-- What needs to be done --
Quote exactly and only this range of lines in the data below: the line that holds "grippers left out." to the line that holds "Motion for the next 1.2", both included.

-- Extracted records --
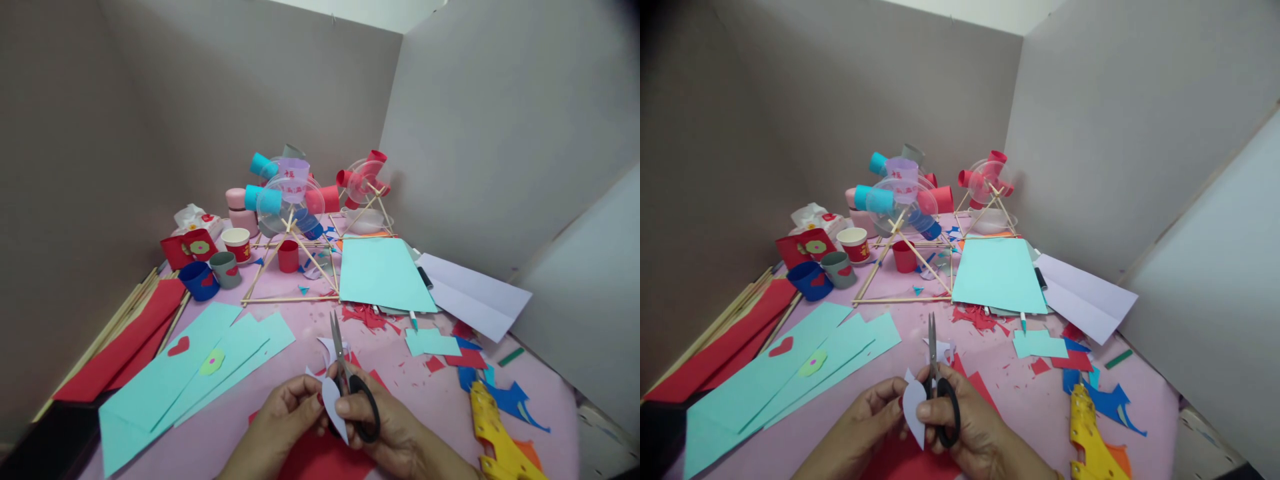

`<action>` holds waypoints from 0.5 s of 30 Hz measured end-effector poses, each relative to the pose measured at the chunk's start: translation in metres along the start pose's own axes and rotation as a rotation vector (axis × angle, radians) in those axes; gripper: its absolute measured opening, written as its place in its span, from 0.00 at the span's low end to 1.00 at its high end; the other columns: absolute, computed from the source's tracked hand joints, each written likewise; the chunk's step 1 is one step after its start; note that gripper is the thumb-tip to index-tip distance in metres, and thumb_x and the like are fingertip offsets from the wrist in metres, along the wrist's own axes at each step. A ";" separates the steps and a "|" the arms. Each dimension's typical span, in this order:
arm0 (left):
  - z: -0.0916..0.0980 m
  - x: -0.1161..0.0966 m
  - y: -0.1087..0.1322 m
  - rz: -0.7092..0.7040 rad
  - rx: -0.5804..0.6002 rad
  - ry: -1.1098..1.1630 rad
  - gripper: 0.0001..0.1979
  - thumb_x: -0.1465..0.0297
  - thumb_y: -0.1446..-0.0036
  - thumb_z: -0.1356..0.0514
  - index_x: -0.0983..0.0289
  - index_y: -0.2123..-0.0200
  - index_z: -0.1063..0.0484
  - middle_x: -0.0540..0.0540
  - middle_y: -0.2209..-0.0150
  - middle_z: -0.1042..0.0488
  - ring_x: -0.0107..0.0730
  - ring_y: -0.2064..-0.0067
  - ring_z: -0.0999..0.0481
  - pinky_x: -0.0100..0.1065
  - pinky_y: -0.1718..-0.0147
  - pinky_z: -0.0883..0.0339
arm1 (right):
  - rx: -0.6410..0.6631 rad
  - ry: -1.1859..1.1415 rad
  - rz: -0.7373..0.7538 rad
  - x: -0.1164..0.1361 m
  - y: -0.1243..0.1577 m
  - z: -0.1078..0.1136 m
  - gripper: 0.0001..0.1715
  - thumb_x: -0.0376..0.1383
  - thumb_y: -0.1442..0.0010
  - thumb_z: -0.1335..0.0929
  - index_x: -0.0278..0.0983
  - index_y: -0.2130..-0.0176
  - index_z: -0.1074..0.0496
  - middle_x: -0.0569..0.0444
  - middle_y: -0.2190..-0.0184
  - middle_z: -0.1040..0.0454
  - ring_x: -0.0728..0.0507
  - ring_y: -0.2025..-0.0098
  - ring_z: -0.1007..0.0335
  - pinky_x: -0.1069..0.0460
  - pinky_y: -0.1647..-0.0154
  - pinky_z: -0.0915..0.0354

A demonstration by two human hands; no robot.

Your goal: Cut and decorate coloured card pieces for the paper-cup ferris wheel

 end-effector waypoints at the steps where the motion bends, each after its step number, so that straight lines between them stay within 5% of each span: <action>1: 0.000 0.001 0.000 0.003 0.007 0.003 0.14 0.59 0.50 0.37 0.66 0.74 0.30 0.50 0.75 0.30 0.25 0.72 0.35 0.28 0.69 0.43 | 0.004 0.001 0.001 0.000 0.000 0.000 0.26 0.33 0.64 0.23 0.35 0.64 0.33 0.60 0.82 0.29 0.56 0.87 0.40 0.63 0.90 0.49; 15: -0.004 -0.002 0.003 0.013 0.025 -0.015 0.14 0.59 0.48 0.39 0.66 0.74 0.29 0.51 0.74 0.31 0.25 0.73 0.36 0.29 0.69 0.42 | 0.055 -0.048 0.012 0.004 0.002 -0.011 0.25 0.31 0.65 0.24 0.34 0.65 0.33 0.57 0.82 0.26 0.52 0.84 0.31 0.64 0.90 0.45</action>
Point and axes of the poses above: each hand's wrist, its own y-axis away from the middle knuckle, its own z-axis out of the back of the hand, x = y × z, the point moved 7 cm from there along -y, towards the middle knuckle
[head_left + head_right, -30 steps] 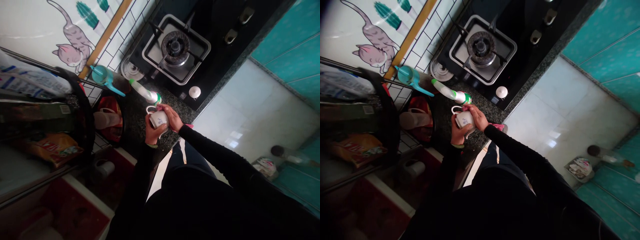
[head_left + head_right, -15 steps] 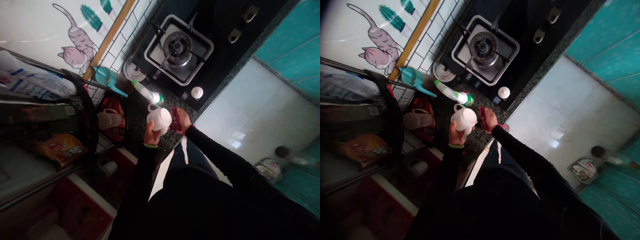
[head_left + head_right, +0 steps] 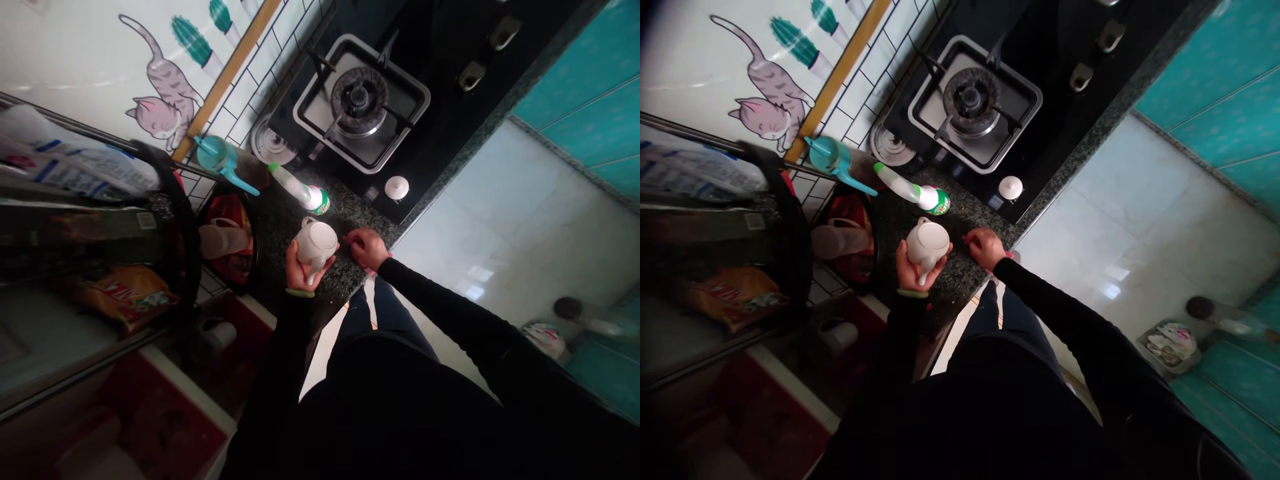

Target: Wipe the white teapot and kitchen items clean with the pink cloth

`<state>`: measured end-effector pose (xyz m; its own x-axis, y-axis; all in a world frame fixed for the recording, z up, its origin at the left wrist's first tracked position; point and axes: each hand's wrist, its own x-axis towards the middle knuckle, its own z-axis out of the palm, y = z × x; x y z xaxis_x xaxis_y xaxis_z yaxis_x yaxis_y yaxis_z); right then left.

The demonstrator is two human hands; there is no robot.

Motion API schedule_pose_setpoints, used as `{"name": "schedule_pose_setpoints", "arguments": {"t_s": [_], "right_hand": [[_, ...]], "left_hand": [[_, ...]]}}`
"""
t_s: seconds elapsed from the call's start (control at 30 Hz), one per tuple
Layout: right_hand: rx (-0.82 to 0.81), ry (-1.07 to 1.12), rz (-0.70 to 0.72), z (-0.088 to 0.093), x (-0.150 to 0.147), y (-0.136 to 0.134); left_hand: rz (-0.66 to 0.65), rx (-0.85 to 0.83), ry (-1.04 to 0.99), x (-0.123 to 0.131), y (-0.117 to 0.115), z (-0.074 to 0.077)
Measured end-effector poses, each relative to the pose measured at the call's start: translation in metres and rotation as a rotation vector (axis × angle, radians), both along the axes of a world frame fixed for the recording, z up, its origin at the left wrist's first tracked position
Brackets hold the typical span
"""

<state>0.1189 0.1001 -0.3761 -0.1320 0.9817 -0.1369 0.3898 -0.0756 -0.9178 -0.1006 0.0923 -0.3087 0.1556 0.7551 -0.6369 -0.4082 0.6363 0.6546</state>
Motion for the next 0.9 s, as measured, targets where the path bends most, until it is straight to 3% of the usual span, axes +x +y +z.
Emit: {"name": "schedule_pose_setpoints", "arguments": {"t_s": [0.07,0.2,0.37,0.47,0.63,0.77,0.9], "right_hand": [[-0.067,0.162,-0.226,0.024,-0.007,0.02],[-0.046,0.223,-0.239,0.074,-0.03,0.045],[0.144,0.191,-0.24,0.106,-0.049,0.014],[0.182,0.214,-0.147,0.111,-0.046,-0.002],[0.212,0.179,-0.161,0.099,-0.039,0.016],[0.123,0.132,-0.201,0.089,-0.036,0.015],[0.109,0.169,-0.127,0.099,-0.036,0.006]], "left_hand": [[-0.004,-0.024,0.011,0.001,-0.001,-0.002],[0.043,-0.078,0.049,0.019,0.0,0.001],[0.186,-0.081,-0.041,0.037,0.004,0.02],[0.225,-0.102,-0.139,0.034,0.006,0.027],[0.219,-0.241,-0.058,0.032,0.003,0.025],[0.251,-0.176,-0.036,0.036,0.0,0.023],[0.194,-0.091,-0.097,0.033,0.001,0.021]]}}
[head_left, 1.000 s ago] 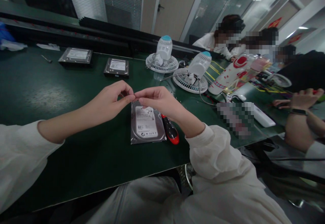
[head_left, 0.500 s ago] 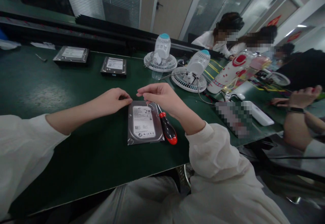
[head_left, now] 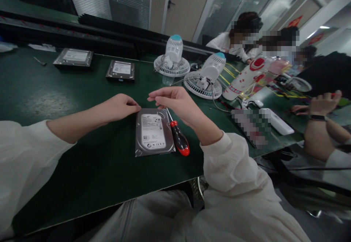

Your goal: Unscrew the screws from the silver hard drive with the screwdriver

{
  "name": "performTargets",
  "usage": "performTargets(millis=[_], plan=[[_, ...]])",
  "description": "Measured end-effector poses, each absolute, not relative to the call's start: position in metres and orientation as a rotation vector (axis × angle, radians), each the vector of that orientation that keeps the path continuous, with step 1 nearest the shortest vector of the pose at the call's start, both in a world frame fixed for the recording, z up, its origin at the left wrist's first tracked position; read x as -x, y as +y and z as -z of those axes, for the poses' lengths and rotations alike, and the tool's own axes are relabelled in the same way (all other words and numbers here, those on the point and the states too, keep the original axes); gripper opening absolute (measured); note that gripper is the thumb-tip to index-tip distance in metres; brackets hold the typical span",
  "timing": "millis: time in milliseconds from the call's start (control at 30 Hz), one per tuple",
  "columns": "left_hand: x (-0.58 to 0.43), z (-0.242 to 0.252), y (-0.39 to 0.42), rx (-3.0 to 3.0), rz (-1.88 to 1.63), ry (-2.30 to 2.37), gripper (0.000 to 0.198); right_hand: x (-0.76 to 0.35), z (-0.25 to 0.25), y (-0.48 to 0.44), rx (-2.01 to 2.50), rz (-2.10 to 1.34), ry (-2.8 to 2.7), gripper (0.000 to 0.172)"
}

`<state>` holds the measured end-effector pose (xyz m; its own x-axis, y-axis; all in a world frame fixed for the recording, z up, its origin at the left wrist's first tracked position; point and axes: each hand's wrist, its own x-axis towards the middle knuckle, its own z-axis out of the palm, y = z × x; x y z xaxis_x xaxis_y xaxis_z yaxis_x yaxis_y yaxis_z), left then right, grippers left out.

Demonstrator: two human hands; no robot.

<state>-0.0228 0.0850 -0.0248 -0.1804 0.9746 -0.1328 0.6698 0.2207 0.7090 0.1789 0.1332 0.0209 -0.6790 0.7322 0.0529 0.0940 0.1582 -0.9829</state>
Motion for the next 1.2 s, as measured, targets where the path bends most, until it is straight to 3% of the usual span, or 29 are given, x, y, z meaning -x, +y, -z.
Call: performTargets(millis=[867, 1200], plan=[[0.036, 0.051, 0.081, -1.669, -0.92, 1.789, 0.029, -0.189, -0.018, 0.145, 0.668, -1.511, -1.902, 0.015], [0.04, 0.059, 0.083, -1.767, -0.913, 1.77, 0.027, -0.213, -0.027, 0.137, 0.61, -1.121, -2.044, 0.014]])
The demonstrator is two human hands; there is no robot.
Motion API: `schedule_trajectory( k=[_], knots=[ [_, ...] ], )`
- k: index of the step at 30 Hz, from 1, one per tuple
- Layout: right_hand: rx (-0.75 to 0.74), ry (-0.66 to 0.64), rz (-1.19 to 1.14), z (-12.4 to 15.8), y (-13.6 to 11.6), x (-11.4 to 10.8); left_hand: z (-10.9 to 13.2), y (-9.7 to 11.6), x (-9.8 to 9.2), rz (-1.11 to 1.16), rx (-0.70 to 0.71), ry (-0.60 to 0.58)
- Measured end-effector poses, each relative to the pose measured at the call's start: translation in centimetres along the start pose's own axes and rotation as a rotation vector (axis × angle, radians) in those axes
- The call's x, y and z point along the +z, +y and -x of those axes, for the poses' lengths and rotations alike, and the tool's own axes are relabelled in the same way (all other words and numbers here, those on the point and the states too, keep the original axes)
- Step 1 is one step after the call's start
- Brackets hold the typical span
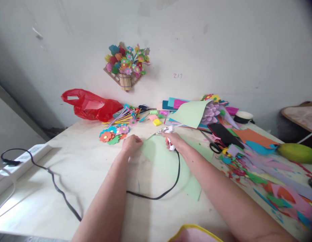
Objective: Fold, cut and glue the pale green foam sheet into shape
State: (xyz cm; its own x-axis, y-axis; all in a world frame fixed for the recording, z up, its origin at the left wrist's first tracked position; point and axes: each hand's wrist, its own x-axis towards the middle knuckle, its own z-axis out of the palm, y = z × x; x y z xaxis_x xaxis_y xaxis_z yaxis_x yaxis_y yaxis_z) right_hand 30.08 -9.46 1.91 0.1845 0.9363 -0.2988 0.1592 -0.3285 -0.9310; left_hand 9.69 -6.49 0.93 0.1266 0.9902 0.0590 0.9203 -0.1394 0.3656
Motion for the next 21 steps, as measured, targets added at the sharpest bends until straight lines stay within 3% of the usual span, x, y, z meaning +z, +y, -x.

-- Answer for this exercise --
`<state>` holds the measured end-effector pose (xyz m; its own x-axis, y-axis; all in a world frame fixed for the recording, z up, its origin at the left wrist's first tracked position; point and axes: each hand's wrist, its own x-axis towards the middle knuckle, its own z-axis out of the palm, y = z × x; x y z xaxis_x xaxis_y xaxis_z yaxis_x yaxis_y yaxis_z), left then right, grippers left out.

Demonstrator: two human hands; no robot.

<state>-0.0228 0.0850 -0.0248 -0.1804 0.9746 -0.1328 0.6698 0.2207 0.7090 0.1789 0.1332 0.0209 -0.6790 0.7322 0.0529 0.0940 0.1582 -0.9829</state>
Motion for the next 1.2 s, as measured, targets where the path bends most, until it is straight to 3% of the usual span, or 29 are given, x, y, z meaning -x, +y, -z.

No further work is required for this exercise.